### How to complete this task:
Where the string "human" shows up in a line of the records, copy that line.

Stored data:
╭──

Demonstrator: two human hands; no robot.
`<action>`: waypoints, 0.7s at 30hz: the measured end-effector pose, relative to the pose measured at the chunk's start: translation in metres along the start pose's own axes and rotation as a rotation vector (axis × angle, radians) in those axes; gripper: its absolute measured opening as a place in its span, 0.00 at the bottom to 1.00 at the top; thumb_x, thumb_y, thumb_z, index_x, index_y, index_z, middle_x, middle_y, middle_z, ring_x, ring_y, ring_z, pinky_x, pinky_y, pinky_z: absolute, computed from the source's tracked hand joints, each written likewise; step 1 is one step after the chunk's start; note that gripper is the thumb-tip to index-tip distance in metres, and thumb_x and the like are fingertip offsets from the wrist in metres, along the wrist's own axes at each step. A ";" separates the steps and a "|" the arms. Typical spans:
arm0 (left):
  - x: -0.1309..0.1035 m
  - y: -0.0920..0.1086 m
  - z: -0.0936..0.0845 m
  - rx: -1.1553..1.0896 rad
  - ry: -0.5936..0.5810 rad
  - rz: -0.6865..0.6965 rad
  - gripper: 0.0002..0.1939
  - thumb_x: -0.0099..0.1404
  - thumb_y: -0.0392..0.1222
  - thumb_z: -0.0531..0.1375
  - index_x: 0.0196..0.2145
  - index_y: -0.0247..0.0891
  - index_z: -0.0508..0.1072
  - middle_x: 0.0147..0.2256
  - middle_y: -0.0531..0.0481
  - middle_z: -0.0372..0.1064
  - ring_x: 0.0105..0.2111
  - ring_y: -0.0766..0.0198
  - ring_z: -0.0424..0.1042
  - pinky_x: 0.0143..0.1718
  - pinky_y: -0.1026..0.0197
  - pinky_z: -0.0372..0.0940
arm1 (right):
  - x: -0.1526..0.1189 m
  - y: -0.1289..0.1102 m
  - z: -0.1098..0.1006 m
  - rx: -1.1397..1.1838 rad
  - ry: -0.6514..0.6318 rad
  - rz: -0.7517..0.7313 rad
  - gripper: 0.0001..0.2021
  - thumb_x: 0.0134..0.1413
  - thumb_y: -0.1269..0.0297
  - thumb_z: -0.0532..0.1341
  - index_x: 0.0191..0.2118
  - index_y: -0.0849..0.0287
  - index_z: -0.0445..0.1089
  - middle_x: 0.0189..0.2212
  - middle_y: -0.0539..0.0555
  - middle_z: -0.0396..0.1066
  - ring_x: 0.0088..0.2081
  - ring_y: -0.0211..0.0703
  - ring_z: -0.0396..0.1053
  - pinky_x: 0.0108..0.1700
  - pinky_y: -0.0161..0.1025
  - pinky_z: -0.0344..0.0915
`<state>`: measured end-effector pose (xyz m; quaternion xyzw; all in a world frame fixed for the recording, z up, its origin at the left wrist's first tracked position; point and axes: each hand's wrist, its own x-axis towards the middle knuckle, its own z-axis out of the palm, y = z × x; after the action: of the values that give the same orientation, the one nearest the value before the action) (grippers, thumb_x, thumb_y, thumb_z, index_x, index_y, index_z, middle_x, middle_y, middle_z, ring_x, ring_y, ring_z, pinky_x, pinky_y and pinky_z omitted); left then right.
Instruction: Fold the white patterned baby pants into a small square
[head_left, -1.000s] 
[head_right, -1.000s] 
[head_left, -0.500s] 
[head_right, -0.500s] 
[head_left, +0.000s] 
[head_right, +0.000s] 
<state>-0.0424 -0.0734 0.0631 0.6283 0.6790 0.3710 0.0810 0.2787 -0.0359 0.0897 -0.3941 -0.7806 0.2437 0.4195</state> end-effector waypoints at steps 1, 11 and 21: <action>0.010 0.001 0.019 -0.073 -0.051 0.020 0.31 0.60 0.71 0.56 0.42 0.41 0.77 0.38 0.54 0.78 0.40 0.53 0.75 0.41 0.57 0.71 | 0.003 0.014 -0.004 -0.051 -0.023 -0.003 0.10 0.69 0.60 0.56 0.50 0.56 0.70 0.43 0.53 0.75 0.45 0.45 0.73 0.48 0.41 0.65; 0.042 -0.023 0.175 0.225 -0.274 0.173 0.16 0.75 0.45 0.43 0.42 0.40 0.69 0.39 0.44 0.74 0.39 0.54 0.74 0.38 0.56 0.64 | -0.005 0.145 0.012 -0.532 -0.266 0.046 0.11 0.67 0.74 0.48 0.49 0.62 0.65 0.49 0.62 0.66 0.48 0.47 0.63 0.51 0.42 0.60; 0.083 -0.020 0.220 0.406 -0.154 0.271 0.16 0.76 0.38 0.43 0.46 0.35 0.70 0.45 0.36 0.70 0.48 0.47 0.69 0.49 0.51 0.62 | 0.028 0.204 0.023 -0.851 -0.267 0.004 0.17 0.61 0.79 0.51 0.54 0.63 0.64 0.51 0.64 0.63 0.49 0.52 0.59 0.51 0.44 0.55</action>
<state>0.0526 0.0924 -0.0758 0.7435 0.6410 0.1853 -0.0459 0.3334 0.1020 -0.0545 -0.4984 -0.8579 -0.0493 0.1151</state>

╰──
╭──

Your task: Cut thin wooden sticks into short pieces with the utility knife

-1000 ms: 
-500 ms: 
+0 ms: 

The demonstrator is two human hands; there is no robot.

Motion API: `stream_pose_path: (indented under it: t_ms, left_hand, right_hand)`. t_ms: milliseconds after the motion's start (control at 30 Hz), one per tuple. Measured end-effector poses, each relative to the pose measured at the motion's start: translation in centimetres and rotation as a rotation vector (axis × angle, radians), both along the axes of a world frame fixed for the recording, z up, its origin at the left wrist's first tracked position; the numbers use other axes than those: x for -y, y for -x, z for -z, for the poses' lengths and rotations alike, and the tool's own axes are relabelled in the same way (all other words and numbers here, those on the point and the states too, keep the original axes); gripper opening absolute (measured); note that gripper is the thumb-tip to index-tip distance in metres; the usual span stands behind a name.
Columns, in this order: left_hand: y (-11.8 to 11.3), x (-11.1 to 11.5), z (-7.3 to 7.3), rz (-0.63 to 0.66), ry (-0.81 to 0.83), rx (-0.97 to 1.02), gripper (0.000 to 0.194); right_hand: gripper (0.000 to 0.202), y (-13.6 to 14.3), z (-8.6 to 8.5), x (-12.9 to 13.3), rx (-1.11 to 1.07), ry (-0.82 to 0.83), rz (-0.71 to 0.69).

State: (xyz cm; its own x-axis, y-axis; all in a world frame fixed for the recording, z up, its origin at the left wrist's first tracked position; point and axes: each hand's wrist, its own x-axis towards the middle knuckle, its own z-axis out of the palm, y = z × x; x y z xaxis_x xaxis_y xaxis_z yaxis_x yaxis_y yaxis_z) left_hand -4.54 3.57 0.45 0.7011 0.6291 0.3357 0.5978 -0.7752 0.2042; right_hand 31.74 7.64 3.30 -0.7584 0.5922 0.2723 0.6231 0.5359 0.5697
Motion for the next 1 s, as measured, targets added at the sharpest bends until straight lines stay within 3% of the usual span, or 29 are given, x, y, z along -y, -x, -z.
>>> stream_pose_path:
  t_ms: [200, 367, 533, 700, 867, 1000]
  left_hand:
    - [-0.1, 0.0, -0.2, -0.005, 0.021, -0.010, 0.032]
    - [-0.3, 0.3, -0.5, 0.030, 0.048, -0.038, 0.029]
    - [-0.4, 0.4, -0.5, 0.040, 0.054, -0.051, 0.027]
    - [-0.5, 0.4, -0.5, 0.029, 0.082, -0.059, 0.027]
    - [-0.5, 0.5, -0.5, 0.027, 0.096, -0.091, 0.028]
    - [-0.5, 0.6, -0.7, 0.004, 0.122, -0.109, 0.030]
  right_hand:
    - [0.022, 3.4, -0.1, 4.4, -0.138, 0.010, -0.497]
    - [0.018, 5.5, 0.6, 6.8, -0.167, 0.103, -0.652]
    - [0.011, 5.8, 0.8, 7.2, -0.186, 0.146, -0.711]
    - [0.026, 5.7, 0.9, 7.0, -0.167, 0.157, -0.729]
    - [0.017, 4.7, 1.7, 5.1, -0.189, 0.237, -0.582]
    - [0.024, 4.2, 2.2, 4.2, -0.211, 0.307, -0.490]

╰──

### Written response:
Demonstrator: two human hands; no robot.
The demonstrator is two human hands; there is no robot.

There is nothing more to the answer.